Mindworm 2: Delocalization
I wrote the headings for this essay and the text for Mindworm 1, and then stalled for many weeks — it is still unclear how many will have passed until we get through it. Ideas such as decentralization and desynchronization cut a vertical stroke through theory. This stroke touches the very beginning: Macunaíma as the widespread amorality that underwrites the (selectively scrutinized) behavior of politicians. But we grew up fast; decentralizing tempo taught us about the asynchronous structure of actual ongoing conditions; decentralizing relations of proximity and similarity gave us ideas about the very physics that underwrite the ambient conditions. If we weren’t so deeply reverential about the man, this could very well be nicknamed the Deleuze story: not because there is anything rhizomatic about it, but because it builds on local models of the world — graphs and differential geometry, rather than “global” vector calculus or algebraic topology.
But not every concept of theory is local; indeed there is often a deep ambiguity (say, in physique du role) between local and global features. This ambiguity is characteristic of tool-analysis. Insofar it relates to something like sex appeal, physique du role has global features; it can be characterized by Betti numbers and evolutionary psychology.

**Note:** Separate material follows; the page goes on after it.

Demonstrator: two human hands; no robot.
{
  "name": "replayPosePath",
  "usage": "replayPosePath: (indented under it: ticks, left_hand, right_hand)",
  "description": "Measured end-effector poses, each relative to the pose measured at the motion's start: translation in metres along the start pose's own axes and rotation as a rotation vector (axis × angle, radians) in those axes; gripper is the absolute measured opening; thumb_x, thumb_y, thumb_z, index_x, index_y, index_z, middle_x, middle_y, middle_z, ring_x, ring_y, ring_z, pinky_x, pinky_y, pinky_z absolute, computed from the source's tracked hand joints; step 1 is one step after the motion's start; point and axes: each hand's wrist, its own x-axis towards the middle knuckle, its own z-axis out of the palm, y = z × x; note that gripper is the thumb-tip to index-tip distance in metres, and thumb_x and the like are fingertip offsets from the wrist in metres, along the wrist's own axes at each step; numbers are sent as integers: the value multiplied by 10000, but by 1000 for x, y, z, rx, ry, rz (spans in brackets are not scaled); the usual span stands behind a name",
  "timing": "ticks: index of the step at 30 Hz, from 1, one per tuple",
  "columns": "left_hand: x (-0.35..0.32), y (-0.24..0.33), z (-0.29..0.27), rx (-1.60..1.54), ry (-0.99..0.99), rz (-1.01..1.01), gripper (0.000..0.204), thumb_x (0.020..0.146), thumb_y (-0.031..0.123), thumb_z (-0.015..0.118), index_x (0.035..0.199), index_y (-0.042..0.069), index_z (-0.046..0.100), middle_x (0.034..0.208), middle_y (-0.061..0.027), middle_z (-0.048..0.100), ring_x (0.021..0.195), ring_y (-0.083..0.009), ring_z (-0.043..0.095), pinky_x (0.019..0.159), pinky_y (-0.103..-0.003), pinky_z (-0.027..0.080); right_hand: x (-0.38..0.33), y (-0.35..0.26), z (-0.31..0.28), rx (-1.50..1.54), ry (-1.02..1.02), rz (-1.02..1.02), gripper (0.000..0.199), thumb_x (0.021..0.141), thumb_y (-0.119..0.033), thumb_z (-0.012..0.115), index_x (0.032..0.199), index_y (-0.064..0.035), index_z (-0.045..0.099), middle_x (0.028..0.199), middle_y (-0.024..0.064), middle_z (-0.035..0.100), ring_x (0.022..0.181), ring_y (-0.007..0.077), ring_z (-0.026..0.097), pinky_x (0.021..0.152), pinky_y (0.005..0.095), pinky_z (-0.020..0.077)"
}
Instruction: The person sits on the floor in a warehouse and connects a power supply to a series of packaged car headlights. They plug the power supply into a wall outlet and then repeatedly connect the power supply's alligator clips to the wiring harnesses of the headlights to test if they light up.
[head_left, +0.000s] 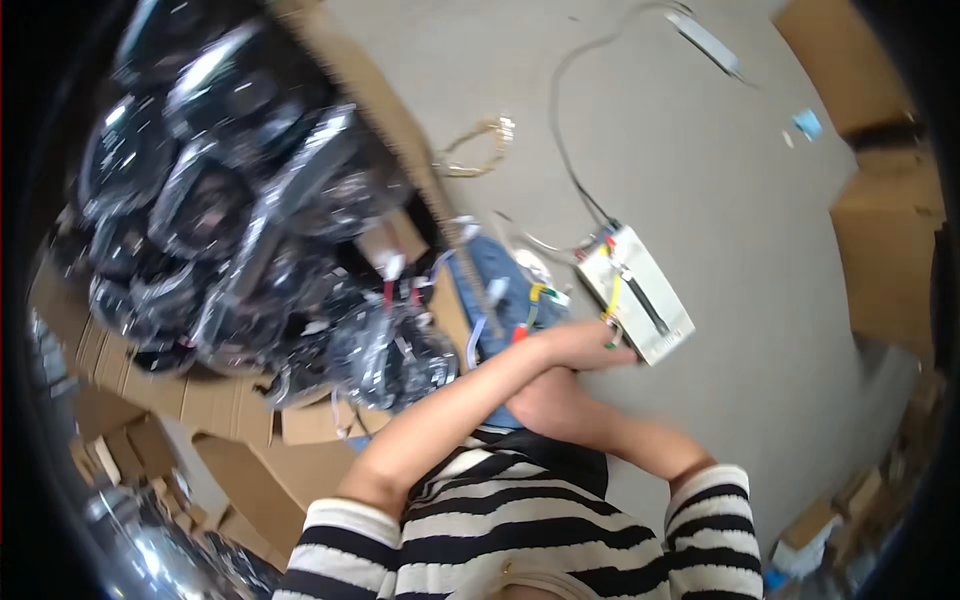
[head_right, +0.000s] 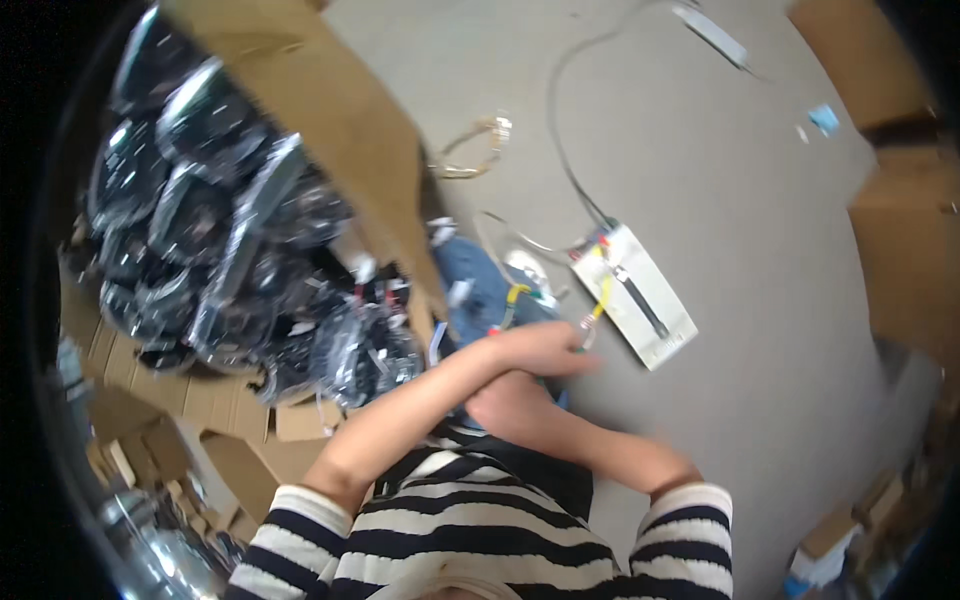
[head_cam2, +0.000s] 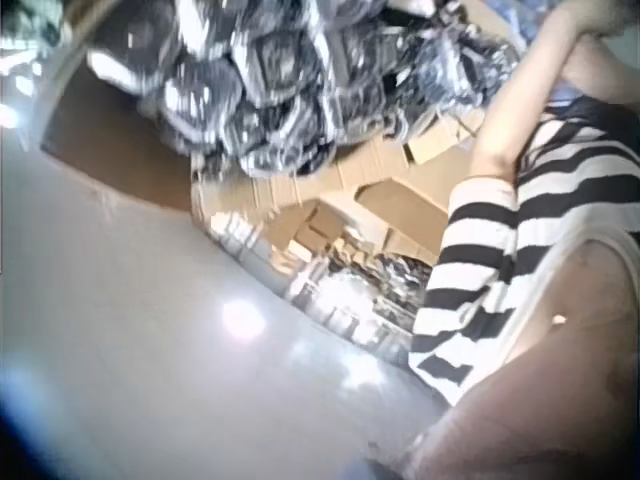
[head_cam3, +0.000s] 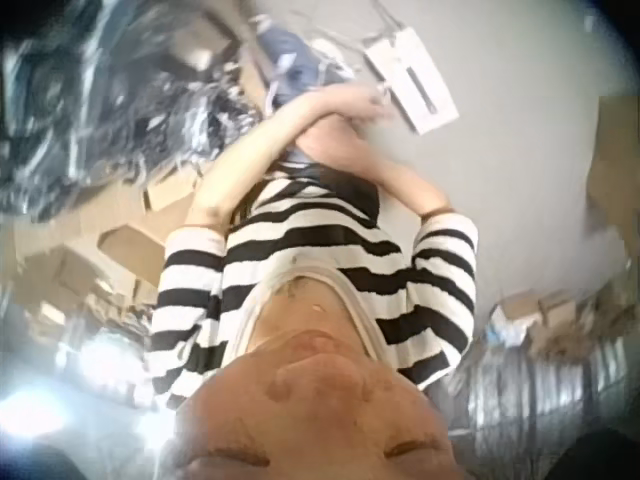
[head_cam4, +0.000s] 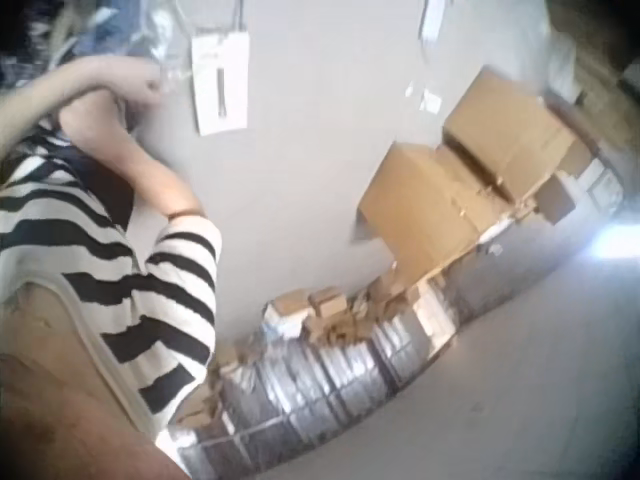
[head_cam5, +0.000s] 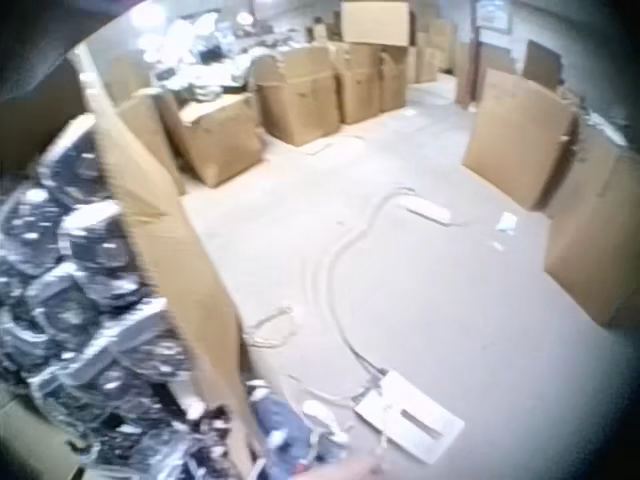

Thus Alice Glass’s substitute is a blond-haired take on the same fiercely aggressive/withdrawn-introspective notes; it can’t be a man, or even a rotund opera singer. But this is all instrumental; and thus Claudio-Ethan presents the new chick to us with her lips shut, bobbing anxiously to constructed singerless music. Alice and Edith Frances alike are not the point; they’re local pointers to something else, at the same time distant and suffocating. This something-else has a distinctively global flavor as well, but it’s disclosed to us locally — with sex appeal, yes, but in distinctive combination with synthy, poppy bleeps, makeup, fashion styles (physique du role at large).
This goes back and forth (as it does for, say, diegesis, or the Joker Revolution) because distinctive locality is sandwiched between global premises (the appeal of the singer’s youthful physicality, on the one hand, and the dystopia of peak history, on the other). Ultimately this is true about tempo and physics everywhere that matters; local (decentralized, asynchronous) technologies enter into theoretical play because they disclose the ambient conditions of history, sexuality, storytelling, truth. In their capacity as local technologies, Alice Glass’s midriff-baring rock-babe outfits are indeed asynchronous (each of us sees it as a source of sex-appeal, if at all, at a different moment); but their effect of us is not that of an object of desire — she effectively presents herself to us not as a sexual being (a possible result of her alleged abuse at the hands of Claudio-Ethan) but as a portal.
This portal is not at all unlike the instant-travel transports of Star Trek and similar space stories: the effect of a dizzying array of technologies, it is the critical hinge in the larger assemblage (the place where you were, synth music, the place to where you were going). Each concept of theory is liberating insofar it manages to allow us to (hopefully systematically) access this point of delocalization where even the barest conditions of decentralization and asychrony vanish. Is it a coincidence that this appears to be the lift-off stage for general axiology?